# Problem statement
Transcribe the listing verbatim. Do not carry over any pictures.
=-=-=
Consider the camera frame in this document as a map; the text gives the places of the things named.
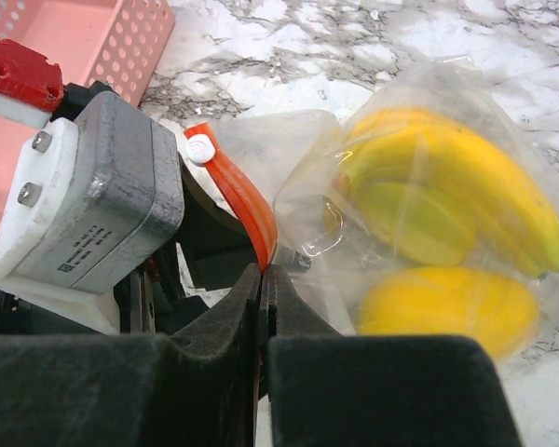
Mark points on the fake yellow mango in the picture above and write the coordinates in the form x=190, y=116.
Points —
x=497, y=311

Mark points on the pink plastic basket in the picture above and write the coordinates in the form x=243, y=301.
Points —
x=116, y=42

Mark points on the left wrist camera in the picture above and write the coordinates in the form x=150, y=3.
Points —
x=96, y=192

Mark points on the zip bag with yellow fruit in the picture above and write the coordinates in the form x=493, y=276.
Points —
x=337, y=247

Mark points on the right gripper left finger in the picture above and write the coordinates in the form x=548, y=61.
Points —
x=217, y=388

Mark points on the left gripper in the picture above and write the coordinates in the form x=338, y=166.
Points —
x=223, y=229

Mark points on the fake banana bunch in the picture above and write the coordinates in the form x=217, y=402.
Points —
x=416, y=145

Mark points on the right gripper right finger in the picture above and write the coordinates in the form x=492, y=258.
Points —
=-=-=
# Your response
Consider the camera frame in this document as a map; the text gives the places of the things named.
Mark points on the fake yellow mango in the picture above and write the coordinates in the form x=190, y=116.
Points —
x=497, y=311

Mark points on the pink plastic basket in the picture above and write the coordinates in the form x=243, y=301.
Points —
x=116, y=42

Mark points on the left wrist camera in the picture above and write the coordinates in the form x=150, y=3.
Points —
x=96, y=192

Mark points on the zip bag with yellow fruit in the picture above and write the coordinates in the form x=493, y=276.
Points —
x=337, y=247

Mark points on the right gripper left finger in the picture above and write the coordinates in the form x=548, y=61.
Points —
x=217, y=388

Mark points on the left gripper in the picture above and write the coordinates in the form x=338, y=166.
Points —
x=223, y=229

Mark points on the fake banana bunch in the picture above and write the coordinates in the form x=217, y=402.
Points —
x=416, y=145

Mark points on the right gripper right finger in the picture above and write the coordinates in the form x=492, y=258.
Points —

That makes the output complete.